# WHAT YOU ARE ASKED TO DO
Go to the line in the entries below that holds "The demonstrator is" and repeat exactly from there through the line that holds "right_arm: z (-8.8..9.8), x", inclusive.

[Start of section]

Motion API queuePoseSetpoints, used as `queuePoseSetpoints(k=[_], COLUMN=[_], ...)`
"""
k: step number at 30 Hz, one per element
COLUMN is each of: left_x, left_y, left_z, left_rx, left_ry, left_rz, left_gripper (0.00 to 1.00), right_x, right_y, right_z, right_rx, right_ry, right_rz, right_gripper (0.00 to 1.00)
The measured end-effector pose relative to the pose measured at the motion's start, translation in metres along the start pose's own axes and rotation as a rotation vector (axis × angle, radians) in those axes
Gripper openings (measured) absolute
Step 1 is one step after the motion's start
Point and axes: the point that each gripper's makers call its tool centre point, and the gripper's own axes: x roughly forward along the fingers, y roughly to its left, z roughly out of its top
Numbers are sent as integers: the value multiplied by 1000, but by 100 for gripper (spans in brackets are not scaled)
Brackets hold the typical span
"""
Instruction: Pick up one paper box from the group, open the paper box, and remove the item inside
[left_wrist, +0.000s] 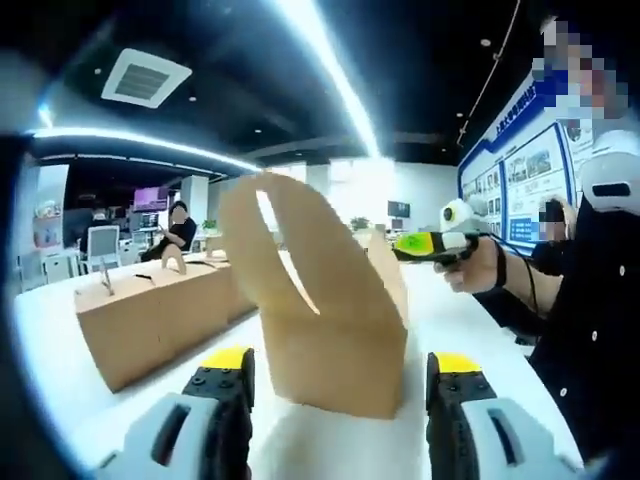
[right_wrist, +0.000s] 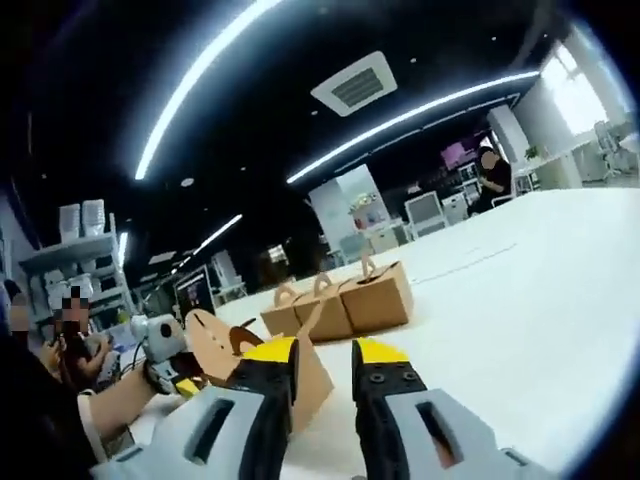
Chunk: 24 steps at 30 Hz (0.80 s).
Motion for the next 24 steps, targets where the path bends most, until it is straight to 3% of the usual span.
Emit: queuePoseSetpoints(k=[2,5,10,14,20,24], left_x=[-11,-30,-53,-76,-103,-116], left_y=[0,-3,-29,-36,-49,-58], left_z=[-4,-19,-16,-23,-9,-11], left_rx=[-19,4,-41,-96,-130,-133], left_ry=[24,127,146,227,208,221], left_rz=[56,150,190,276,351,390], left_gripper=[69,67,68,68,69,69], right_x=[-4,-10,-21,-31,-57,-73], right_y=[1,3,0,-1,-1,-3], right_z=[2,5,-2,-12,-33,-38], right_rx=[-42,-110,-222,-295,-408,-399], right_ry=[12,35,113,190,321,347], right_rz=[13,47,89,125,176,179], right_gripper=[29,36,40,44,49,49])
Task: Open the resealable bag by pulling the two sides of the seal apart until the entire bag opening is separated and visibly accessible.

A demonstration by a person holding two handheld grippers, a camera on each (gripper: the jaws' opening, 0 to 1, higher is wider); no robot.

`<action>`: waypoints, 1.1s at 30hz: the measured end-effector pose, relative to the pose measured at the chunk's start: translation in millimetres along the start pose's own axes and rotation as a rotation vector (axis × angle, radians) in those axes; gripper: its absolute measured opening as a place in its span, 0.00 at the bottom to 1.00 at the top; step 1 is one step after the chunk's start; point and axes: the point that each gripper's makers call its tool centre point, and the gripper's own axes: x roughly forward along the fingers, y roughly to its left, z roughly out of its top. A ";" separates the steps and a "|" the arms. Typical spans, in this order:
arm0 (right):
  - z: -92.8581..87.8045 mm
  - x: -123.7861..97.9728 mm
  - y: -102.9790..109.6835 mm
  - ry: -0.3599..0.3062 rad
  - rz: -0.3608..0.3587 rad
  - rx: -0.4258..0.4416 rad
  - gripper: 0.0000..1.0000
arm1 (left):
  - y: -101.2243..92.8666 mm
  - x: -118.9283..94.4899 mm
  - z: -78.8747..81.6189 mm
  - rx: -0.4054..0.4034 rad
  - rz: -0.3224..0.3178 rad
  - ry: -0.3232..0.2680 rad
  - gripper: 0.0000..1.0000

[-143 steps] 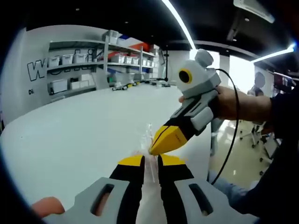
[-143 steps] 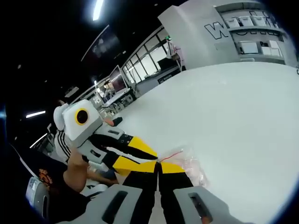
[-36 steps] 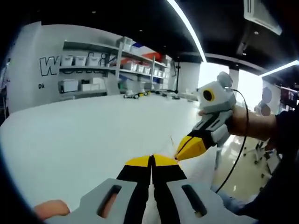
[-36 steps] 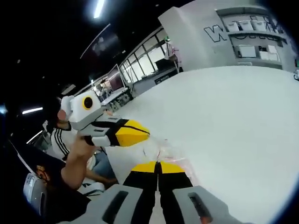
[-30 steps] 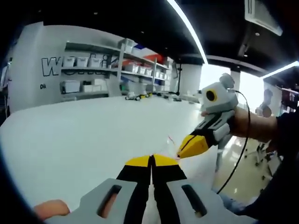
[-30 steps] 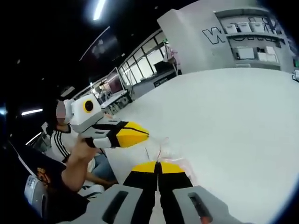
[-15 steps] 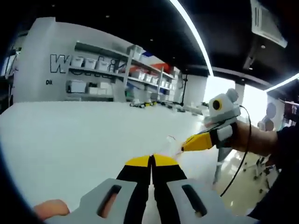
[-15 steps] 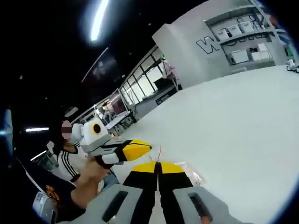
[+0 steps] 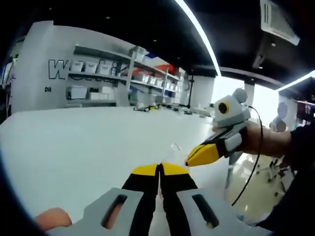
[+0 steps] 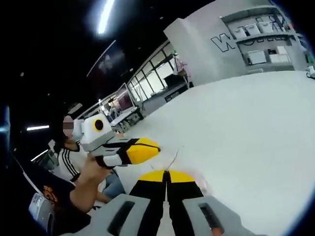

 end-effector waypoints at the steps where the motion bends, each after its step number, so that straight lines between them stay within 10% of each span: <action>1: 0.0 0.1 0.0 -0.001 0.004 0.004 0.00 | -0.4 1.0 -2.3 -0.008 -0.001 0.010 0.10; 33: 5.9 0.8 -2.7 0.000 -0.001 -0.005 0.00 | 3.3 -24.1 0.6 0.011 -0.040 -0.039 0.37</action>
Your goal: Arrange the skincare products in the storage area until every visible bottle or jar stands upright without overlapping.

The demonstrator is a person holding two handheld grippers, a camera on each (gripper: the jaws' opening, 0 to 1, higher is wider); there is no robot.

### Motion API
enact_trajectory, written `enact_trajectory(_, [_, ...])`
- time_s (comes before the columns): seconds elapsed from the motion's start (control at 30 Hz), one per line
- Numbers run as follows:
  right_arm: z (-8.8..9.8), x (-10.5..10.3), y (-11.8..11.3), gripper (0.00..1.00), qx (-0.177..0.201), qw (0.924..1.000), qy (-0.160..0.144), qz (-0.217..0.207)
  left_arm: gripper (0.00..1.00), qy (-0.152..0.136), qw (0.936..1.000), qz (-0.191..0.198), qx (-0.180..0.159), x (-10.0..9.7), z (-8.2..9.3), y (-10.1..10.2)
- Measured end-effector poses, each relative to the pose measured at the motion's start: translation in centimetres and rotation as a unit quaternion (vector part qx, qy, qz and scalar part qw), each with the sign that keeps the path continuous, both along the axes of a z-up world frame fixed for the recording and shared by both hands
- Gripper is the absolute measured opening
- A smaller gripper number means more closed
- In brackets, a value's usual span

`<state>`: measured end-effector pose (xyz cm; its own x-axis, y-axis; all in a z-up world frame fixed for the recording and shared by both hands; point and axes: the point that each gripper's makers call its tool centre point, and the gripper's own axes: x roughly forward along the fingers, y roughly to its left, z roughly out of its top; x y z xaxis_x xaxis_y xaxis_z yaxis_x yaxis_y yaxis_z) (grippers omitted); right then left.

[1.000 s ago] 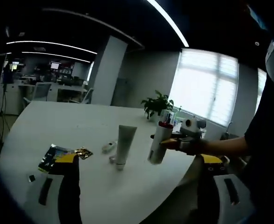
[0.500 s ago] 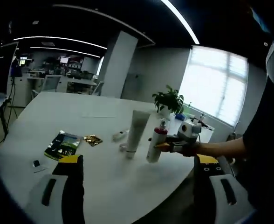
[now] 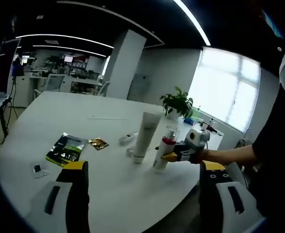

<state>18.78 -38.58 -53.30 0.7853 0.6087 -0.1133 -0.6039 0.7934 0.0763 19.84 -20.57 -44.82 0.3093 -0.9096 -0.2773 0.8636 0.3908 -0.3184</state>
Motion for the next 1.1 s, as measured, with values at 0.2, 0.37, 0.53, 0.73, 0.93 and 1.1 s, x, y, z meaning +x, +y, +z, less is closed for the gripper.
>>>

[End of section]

# SOLUTION TO THIS EXERCISE
The demonstrator is a person holding two handheld grippers, a camera on each (gripper: the jaws' opening, 0 to 1, higher is wider); there is no robot.

### Motion API
enact_trajectory, written `enact_trajectory(_, [_, ...])`
- time_s (comes before the columns): seconds elapsed from the motion's start (control at 30 Hz), one per line
- Numbers run as follows:
  right_arm: z (-8.8..9.8), x (-10.5..10.3), y (-11.8..11.3), gripper (0.00..1.00), qx (-0.177..0.201), qw (0.924..1.000), qy (-0.160..0.144), qz (-0.217..0.207)

Here is where the answer stops.